Arnott’s research echoes that of Ned Davis Research, which last year looked at the performance of US companies that have topped the “most valuable” list since 1972 – AT&T, Altria, Apple, Cisco, Exxon Mobil, General Electric, IBM, Microsoft, and Wal-Mart. A portfolio owning the most-valued stocks would have risen by about 400 per cent, compared to almost 5,000 per cent for the S&P 500.

“By the time a stock is No 1 in the market, nearly everyone owns it, and the story is well-known”, said Ned Davis Research. “And, generally, what everyone knows in the market is not worth knowing, because the positives are already discounted in the price.”

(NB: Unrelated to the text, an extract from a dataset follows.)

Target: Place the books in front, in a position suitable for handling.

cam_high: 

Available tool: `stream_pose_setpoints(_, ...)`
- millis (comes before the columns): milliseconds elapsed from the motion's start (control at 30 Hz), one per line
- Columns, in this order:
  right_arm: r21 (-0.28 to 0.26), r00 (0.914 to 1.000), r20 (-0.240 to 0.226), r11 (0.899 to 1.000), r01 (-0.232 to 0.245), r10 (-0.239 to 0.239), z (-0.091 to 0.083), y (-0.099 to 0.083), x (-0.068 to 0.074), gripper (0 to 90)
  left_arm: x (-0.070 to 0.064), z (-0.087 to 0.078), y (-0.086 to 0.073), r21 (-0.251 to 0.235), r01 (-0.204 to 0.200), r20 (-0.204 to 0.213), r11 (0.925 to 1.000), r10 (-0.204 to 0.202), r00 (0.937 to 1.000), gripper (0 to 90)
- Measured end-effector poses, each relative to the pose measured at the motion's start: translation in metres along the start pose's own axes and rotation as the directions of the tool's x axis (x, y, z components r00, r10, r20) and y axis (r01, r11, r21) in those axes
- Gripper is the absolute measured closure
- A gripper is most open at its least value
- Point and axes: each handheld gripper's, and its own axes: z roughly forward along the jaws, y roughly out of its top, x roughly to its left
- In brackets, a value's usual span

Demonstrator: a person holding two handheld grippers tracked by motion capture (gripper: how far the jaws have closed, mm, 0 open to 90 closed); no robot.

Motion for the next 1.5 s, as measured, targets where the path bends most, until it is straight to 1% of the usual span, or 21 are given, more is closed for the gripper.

Or to put it another way, "popularity kills". Taking stock: US money manager says top dogs drag down global indices and argues for 'equal weighted' indices Rob Arnott says the top dogs drag down global indices by about two percentage points annually. He argues traditional indices like the S&P 500 or the FTSE 100 are inherently flawed, in that they are weighted by a company's market value. Essentially, the more overvalued a company becomes, the greater its weighting in the index, with the opposite being true for undervalued stocks.

Critics point to companies like Microsoft, which was obviously overvalued in late 1999 – despite this, funds tracking the S&P 500 were more exposed to it than any other stock.

One alternative is equal-weighted indices, which give the same weighting to each component stock. For example, Apple, currently valued at €535 billion, accounts for 3.23 per cent of the S&P 500. An equal-weighted index would see its weighting fall to 0.2 per cent, the same as every other stock on the index, irrespective of its market value.

Arnott’s firm, Research Affiliates, prefers so-called fundamental funds, with indices weighted by a fundamental factor such as dividend yields or cash flows.

Such funds have taken off in recent years, being pitched as an alternative to active investing while retaining the essence of the passive approach, but not everyone is a fan. John Bogle, who pioneered the world's first index fund in the 1970s, sees it as "witchcraft", while efficient market gurus such as Nobel economist Eugene Fama and Burton Malkiel are also sceptical. They point to the increased cost of such funds and argue there is no free lunch in finance, with more volatility and risk intrinsic to market-beating performance.

However, the performance of alternative indices has been strong. A 2008 study found an equal-weighted S&P 500 would have outperformed the conventional market-capitalisation index by 1.5 per cent since 1990. According to Research Affiliates’ website, its’ All World 3000 Index, which weights 3,000 global companies according to fundamental factors, has given annualised returns of 9.7 per cent over the last decade, compared to 7.53 per cent for the market-cap weighted MSCI World Index.